A Double-Blind Randomized, Placebo-Controlled Phase 2 Clinical Trial to Evaluate Safety and Efficacy of US APR 2020 in Subjects with ChronicKidney Disease Stage IV

Abstract

Background: CKD is a common public health problem affecting over 200 million people worldwide. The United States accounted for about 30 million CKD patients with high morbidity, mortality and enormous health costs. Despite advancement in treatment options of risk factors for CKD like hypertension and diabetes, progression to end stage kidney disease and complications remain high.

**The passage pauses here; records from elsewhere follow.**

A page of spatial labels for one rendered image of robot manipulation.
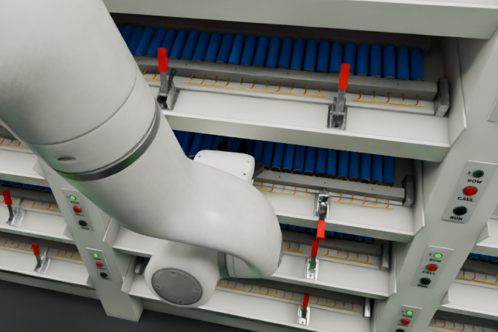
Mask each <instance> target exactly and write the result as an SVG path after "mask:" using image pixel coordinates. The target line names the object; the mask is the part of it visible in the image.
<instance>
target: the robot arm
mask: <svg viewBox="0 0 498 332"><path fill-rule="evenodd" d="M0 125H2V126H3V127H4V128H5V129H6V130H8V131H9V132H10V133H11V134H13V135H14V136H15V137H16V138H17V139H18V140H19V141H20V142H21V143H22V144H23V145H25V146H26V147H27V148H28V149H30V150H31V151H32V152H33V153H34V154H36V155H37V156H38V157H39V158H40V159H41V160H42V161H43V162H44V163H46V164H47V165H48V166H49V167H51V168H52V169H53V170H54V171H55V172H57V174H59V175H60V176H61V177H62V178H63V179H65V180H66V181H67V182H68V183H70V184H71V185H72V186H73V187H74V188H75V189H77V190H78V191H79V192H80V193H82V194H83V195H84V196H85V197H87V198H88V199H89V200H90V201H91V202H92V203H93V204H95V205H96V206H97V207H98V208H100V209H101V210H102V211H104V212H105V213H106V214H107V215H108V216H109V217H110V218H111V219H112V220H114V221H115V222H117V223H118V224H119V225H121V226H122V227H124V228H127V229H128V230H131V231H133V232H135V233H139V234H141V235H145V236H149V237H153V238H157V239H161V240H160V242H159V244H158V246H157V247H156V249H155V251H154V253H153V255H152V257H151V259H150V261H149V263H148V265H147V267H146V269H145V281H146V284H147V286H148V288H149V289H150V291H151V292H152V293H153V294H154V295H155V296H156V297H157V298H159V299H160V300H162V301H163V302H165V303H167V304H169V305H172V306H175V307H178V308H197V307H199V306H202V305H204V304H205V303H207V302H208V301H209V300H210V299H211V297H212V296H213V293H214V291H215V287H216V283H217V282H218V281H219V280H220V279H221V278H225V277H237V278H248V279H261V278H265V277H269V276H271V275H273V274H274V273H275V272H276V271H277V269H278V268H279V266H280V264H281V263H282V254H283V241H282V240H283V238H282V232H281V229H280V226H279V222H278V219H277V217H276V214H275V212H274V209H273V208H272V206H271V204H270V202H269V201H268V200H267V199H266V197H265V196H264V195H263V194H262V193H261V192H260V191H259V190H257V189H256V188H255V187H254V186H253V185H252V184H253V179H254V178H256V177H257V176H258V175H259V174H260V173H262V172H263V171H264V165H263V164H262V163H260V162H257V161H254V158H253V157H252V156H250V155H248V150H249V146H248V145H246V139H242V140H241V143H240V146H239V153H232V152H228V138H227V137H224V138H223V140H222V142H220V143H219V145H218V147H215V148H214V149H213V150H201V151H199V152H198V153H197V154H196V156H192V157H191V159H189V158H187V157H186V155H185V153H184V152H183V150H182V148H181V146H180V144H179V142H178V140H177V139H176V137H175V135H174V133H173V131H172V129H171V127H170V125H169V124H168V122H167V119H166V118H165V115H164V114H163V112H162V109H161V108H160V106H159V104H158V102H157V100H156V98H155V97H154V95H153V93H152V91H151V89H150V88H149V86H148V84H147V82H146V81H145V78H144V76H143V75H142V73H141V71H140V69H139V67H138V65H137V64H136V62H135V60H134V58H133V56H132V54H131V52H130V51H129V49H128V47H127V45H126V43H125V41H124V39H123V38H122V35H121V33H120V32H119V30H118V28H117V26H116V25H115V23H114V21H113V19H112V18H111V16H110V14H109V12H108V10H107V8H106V7H105V5H104V3H103V1H102V0H0Z"/></svg>
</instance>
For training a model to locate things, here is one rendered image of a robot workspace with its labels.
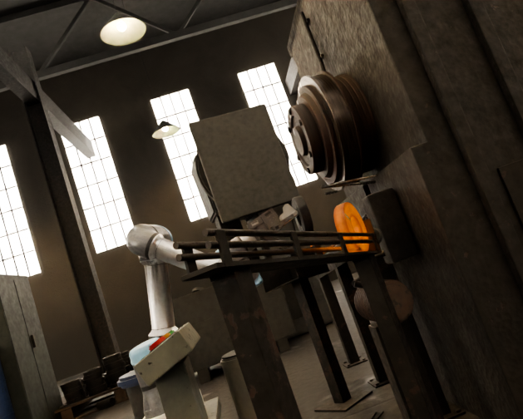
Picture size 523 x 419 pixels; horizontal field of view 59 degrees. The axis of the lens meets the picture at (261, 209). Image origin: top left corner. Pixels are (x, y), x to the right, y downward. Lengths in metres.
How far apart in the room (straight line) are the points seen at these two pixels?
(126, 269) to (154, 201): 1.83
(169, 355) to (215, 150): 3.65
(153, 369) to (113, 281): 11.16
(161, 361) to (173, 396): 0.11
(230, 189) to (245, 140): 0.52
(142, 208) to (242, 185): 7.86
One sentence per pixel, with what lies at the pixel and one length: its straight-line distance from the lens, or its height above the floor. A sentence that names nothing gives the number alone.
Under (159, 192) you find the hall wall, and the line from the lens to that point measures 12.16.
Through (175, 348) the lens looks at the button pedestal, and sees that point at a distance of 0.97.
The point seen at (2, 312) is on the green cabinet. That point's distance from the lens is 4.77.
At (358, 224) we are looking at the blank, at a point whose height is 0.71.
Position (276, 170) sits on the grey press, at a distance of 4.56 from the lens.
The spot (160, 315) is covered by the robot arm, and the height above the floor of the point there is 0.66.
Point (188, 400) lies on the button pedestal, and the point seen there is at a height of 0.47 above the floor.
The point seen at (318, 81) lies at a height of 1.26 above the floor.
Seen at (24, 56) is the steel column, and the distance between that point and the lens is 10.06.
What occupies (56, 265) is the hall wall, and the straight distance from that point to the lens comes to 12.55.
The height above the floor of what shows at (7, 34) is 7.60.
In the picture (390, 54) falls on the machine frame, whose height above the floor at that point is 1.16.
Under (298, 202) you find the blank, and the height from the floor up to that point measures 0.87.
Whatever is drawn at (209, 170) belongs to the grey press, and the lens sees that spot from 4.45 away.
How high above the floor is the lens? 0.66
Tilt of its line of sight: 8 degrees up
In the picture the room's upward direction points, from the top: 20 degrees counter-clockwise

Observations of gut dysbiosis associated with progressive kidney disease, systemic inflammation and uremic toxin retention led to trial use of probiotics in restoring gut microbiome to ameliorate CKD. Studies have shown benefits in restoring gut microbiota with probiotics retarded progression, reduced uremic toxins, and improved quality of life in CKD. This clinical trial is to evaluate safety and efficacy of probiotic formulation US APR 2020 in patients with CKD stage 4 with an aim of retarding progression of CKD to End Stage Kidney Disease (ESRD). Methods: All eligible adult patients with CKD (eGFR 15-29 mls/min) with serum creatinine >2.5 mg/dl will be randomly assigned to either US APR 2020 (Group A) or Placebo (group B). The participants will be followed up monthly from baseline to 6 months of end of treatment with schedule of assessments at each visit. The primary end points will be based on <10% of adverse events and mean reduction of 40% decline in eGFR between the two groups at end of treatment. Discussion: This trial protocol outlined the design to evaluate Phase 2 safety and efficacy of FDA approved probiotic IND for treatment of patients in CKD stage 4 with primary objective of retarding renal disease progression. Data from this trial will inform planning for a Phase 3 clinical trial as part of unique and innovative drug development program for these categories of patients.